When cross examining a witness, why am I permitted to ask leading questions?
Would you like to know the answer?
Come join me as I share with you this great information.
Cross-examination has been known as “a search for the truth.” In every lawsuit involving claims of medical malpractice, car accidents or even wrongful death here in New York, there are always competing stories.
The injured victim knows what occurred. The person who's being sued knows what occurred. Often times, those two stories are diametrically opposed.
In every lawsuit there are claims and there are defenses. The jury's goal is to determine whether the person bringing the lawsuit, the injured victim, is more likely right than wrong and that what they're claiming is true.
An injured victim need not show with 100% certainty that what they are saying is true.
Instead, they only need show that they are more likely right than wrong.
During the course of the trial, each side will bring in various witnesses and put on specific evidence in support of their claim or their defenses.
Whenever a witness gets up on the witness stand and testifies, either for or against a particular side, the opponent has the opportunity to question the credibility and the veracity of that particular witness.
For example, if the defense calls a medical expert to support their defenses and argue that they did everything right in this medical malpractice case, I am fully entitled to question this witness in an attempt to learn the truth.
This witness might be biased. This witness might be prejudiced.

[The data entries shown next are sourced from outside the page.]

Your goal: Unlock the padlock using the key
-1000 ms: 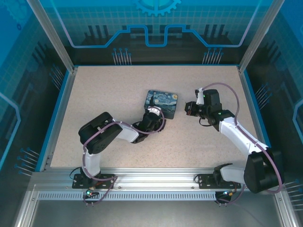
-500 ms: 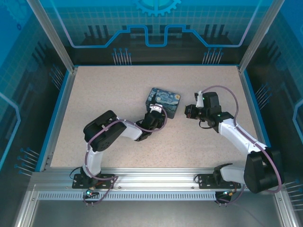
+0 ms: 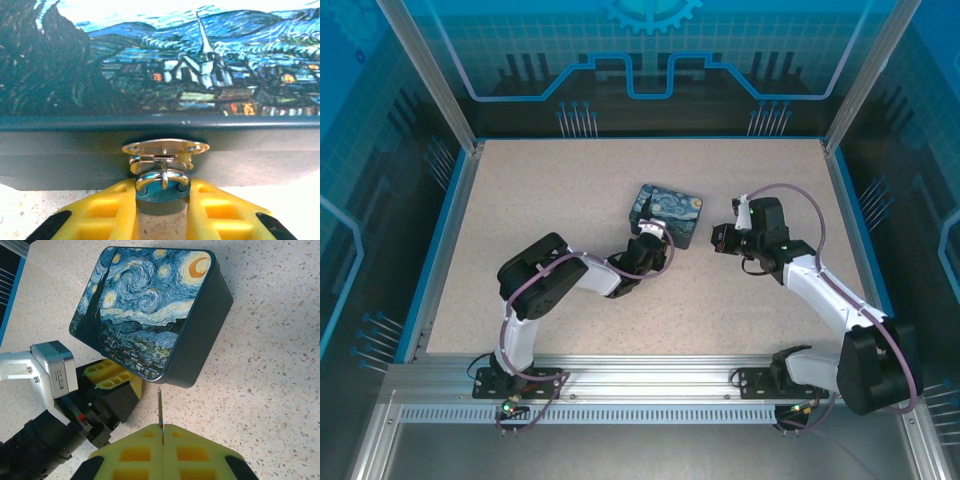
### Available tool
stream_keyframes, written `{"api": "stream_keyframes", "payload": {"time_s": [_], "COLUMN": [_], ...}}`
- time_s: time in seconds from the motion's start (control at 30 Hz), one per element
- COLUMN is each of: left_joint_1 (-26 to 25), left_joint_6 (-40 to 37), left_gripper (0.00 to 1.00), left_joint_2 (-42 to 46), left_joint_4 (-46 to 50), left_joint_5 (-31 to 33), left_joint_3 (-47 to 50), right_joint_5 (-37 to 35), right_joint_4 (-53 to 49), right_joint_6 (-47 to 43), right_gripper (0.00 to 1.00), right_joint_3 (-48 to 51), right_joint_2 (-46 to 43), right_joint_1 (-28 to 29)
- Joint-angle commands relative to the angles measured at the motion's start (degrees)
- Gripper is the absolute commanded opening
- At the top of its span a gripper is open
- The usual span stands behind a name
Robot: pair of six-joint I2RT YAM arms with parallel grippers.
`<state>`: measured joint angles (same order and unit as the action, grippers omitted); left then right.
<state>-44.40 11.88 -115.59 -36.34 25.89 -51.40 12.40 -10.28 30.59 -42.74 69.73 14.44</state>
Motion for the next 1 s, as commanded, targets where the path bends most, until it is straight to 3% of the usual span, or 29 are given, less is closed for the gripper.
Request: {"api": "stream_keyframes", "payload": {"time_s": [0.0,0.2,0.37,0.53,0.97], "left_joint_1": [0.28,0.82,1.63,3.78,4.68], "left_joint_6": [0.24,2.60,6.90,15.01,23.68], "left_gripper": [0.18,0.16,0.16,0.14,0.09], "left_joint_2": [1.90,3.40,6.70,9.06,11.84], "left_joint_4": [0.72,3.77,12.06,21.45,24.67], "left_joint_5": [-1.79,-2.54,-3.26,-8.76,-15.60], "left_joint_3": [-0.09,-0.49,-2.39,-4.54,-4.07], "right_joint_5": [0.51,0.82,2.24,3.92,4.06], "right_joint_4": [-0.04,-0.09,0.90,4.38,11.63], "right_joint_6": [-0.61,-0.79,-1.05,-2.31,-5.56], "right_gripper": [0.00,0.00,0.00,0.00,0.00], "right_joint_3": [1.03,1.65,2.61,4.94,8.90], "right_joint_2": [-0.87,-0.96,-1.09,-0.08,5.36], "right_joint_1": [-0.73,-0.64,-0.48,0.66,6.49]}}
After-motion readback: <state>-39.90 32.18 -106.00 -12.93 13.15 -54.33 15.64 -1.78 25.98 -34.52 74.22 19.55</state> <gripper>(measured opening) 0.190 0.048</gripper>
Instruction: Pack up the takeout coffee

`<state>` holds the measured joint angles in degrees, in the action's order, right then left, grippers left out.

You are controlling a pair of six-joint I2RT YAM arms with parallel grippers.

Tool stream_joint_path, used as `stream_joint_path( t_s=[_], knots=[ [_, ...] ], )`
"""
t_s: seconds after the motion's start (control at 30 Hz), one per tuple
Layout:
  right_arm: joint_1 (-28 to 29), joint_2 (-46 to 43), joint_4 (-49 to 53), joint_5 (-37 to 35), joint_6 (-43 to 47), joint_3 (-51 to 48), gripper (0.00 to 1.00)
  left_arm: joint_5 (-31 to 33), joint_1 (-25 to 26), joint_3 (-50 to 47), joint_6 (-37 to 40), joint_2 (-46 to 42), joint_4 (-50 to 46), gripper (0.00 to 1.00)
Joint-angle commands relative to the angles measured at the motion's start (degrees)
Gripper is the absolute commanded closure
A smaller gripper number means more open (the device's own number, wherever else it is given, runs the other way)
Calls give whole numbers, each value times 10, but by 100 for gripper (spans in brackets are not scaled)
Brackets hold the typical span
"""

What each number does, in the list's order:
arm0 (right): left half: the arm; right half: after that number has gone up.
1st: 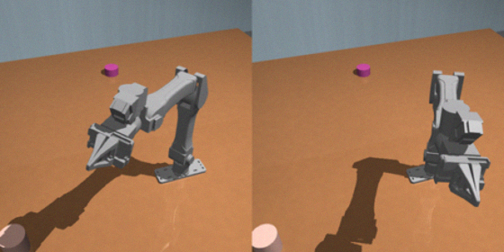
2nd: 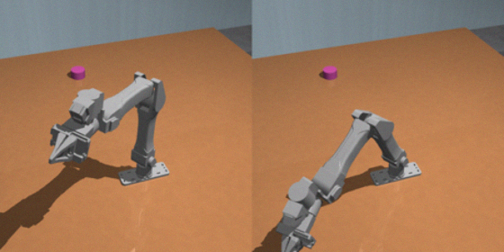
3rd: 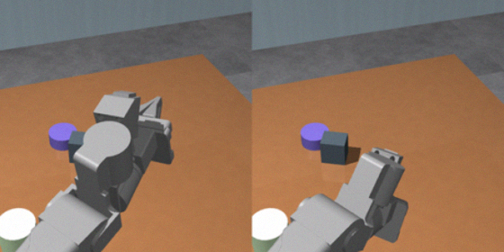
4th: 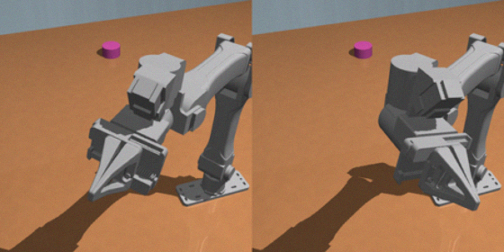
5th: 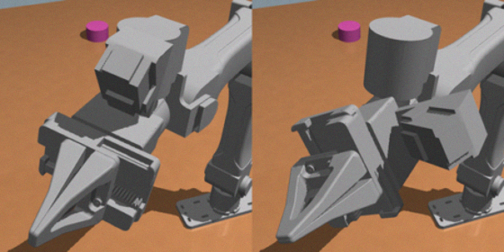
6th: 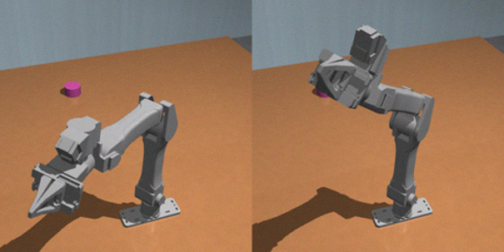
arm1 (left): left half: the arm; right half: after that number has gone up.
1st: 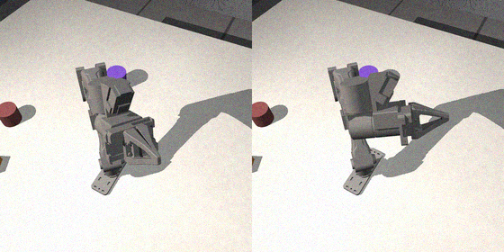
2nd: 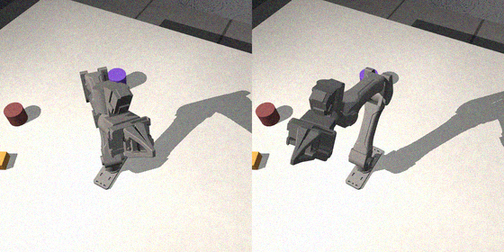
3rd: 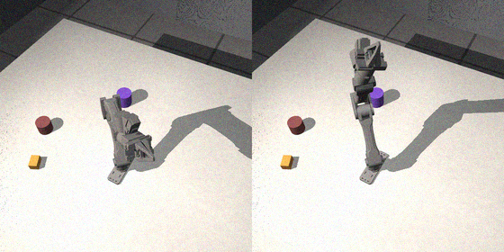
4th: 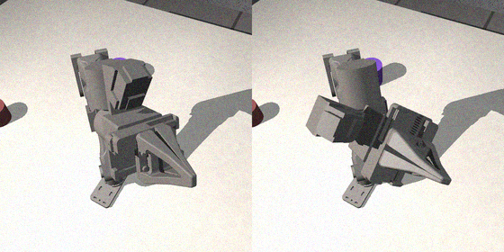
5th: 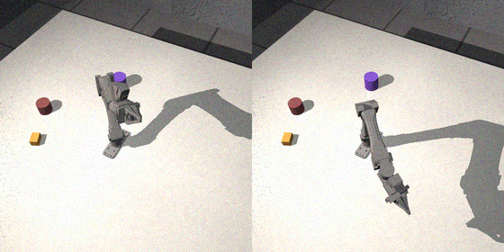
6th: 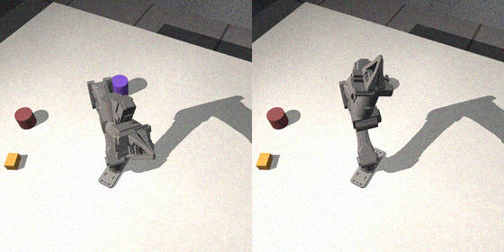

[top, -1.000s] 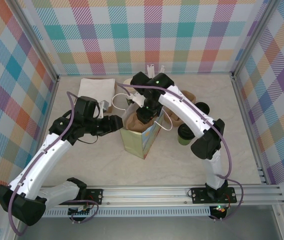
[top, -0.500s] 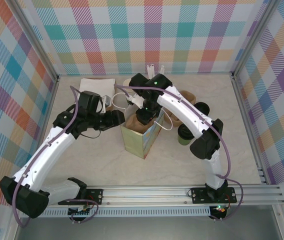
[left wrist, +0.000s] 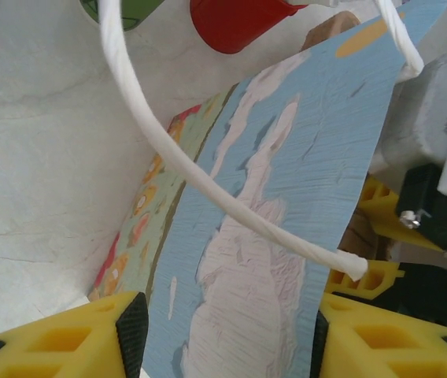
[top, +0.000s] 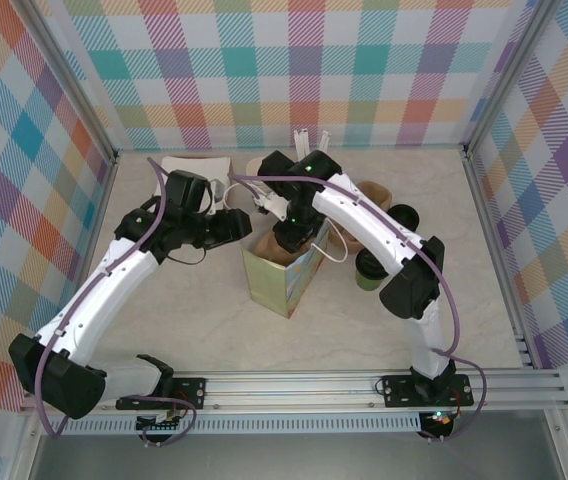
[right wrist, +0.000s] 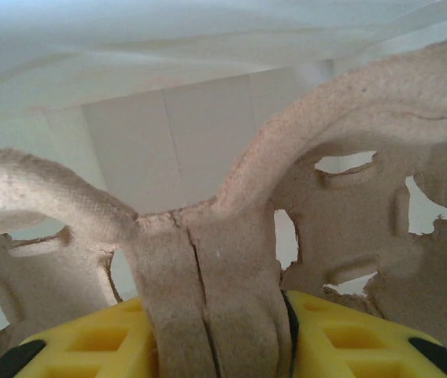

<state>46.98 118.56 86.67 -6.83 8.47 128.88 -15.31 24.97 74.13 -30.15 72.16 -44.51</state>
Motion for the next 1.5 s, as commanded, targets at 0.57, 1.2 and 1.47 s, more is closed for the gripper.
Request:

This witness might be paid an exorbitant fee for his services. This witness might have something in his background that the jury needs to know about to determine if he is leaning in favor of one side or the other.
Maybe this expert has never testified for an injured victim before. Maybe he only reviews cases for doctors who are sued in medical malpractice cases. There are many different types of strategies and tactics to use when cross examining a witness at trial.

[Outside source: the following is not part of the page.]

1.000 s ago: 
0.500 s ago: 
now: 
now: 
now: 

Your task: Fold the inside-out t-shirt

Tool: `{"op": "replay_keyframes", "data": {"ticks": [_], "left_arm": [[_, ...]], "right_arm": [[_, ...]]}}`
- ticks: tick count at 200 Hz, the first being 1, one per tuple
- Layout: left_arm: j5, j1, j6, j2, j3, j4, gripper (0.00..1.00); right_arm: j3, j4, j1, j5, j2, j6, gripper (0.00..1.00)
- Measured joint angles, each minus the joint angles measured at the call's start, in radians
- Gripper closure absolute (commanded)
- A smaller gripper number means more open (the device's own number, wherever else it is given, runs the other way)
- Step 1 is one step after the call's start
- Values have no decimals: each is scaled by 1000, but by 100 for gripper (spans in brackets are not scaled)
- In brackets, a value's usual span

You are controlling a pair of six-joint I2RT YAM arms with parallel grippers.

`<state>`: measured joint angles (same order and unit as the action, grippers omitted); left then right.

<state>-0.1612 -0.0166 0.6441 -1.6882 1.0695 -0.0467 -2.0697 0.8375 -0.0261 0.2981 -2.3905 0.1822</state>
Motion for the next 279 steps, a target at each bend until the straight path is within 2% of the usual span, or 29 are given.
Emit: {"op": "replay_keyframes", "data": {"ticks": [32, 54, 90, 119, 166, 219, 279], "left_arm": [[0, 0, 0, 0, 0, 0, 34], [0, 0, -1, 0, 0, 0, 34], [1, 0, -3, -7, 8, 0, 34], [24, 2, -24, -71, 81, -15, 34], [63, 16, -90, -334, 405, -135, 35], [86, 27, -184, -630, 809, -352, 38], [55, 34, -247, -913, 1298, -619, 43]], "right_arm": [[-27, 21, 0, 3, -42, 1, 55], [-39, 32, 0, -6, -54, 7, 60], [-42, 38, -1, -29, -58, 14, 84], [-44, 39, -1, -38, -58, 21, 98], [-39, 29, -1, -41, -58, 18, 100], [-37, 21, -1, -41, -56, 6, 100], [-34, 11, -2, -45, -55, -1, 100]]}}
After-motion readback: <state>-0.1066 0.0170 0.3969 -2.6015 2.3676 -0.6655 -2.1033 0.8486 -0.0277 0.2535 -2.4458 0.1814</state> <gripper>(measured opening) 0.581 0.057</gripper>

Importantly, cross examination is not done solely for purposes of searching for the truth.
Instead, an attorney will usually cross-examine a witness with a specific strategy and agenda in mind.
In some cases, we can use defense experts to bolster our own case. There are many times when we can get a defense witness to acknowledge and accept that certain facts are true and undisputed. When we can get the defense witnesses to accept that certain facts or statements are true, we have now narrowed down what the jury must ultimately do and determine which specific set of facts they must now evaluate.

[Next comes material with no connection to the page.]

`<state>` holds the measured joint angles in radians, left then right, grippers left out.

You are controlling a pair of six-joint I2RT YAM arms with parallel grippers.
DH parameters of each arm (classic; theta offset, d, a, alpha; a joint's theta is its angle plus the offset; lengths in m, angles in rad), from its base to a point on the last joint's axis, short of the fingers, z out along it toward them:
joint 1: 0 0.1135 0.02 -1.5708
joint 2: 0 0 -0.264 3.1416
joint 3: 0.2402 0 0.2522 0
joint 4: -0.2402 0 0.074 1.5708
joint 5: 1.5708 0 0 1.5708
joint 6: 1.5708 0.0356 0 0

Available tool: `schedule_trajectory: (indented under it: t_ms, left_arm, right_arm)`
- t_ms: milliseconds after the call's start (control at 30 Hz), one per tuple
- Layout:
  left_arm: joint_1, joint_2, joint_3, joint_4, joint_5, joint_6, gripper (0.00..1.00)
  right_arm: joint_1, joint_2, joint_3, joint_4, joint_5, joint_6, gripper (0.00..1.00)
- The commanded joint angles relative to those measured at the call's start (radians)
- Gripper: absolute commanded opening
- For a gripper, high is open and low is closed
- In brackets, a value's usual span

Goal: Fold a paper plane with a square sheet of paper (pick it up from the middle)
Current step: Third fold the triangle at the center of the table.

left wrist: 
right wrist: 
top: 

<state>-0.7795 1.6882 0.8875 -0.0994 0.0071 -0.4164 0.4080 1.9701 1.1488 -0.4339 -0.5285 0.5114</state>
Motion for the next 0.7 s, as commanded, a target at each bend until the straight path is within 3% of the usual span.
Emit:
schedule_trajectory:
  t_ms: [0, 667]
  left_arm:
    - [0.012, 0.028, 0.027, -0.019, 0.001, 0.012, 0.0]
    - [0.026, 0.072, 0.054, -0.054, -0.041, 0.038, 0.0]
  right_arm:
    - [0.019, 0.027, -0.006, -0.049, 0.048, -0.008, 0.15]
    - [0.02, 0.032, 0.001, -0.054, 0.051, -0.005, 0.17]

Anyone who's watched a courtroom drama on TV or in the movies knows how fascinating cross examination can be.
In the movie A Few Good Men with Tom Cruise, there is a scene where Tom Cruise is cross examining Jack Nicholson on the witness stand. Cruise's character, McAfee is questioning Col. Jessup and it makes for great courtroom drama.
Another great courtroom thriller is classic called The Verdict with Paul Newman. There are two key cross-examination moments during that movie that changed the outcome of that trial.
Cross Examination does not mean 'Angry Examination'
Despite all their dramatic movies on TV and in the theater, there are still instances where cross examination is conducted politely. So many people, attorneys included, think that cross examination equals angry and screaming questioning. Nothing could be further from the truth.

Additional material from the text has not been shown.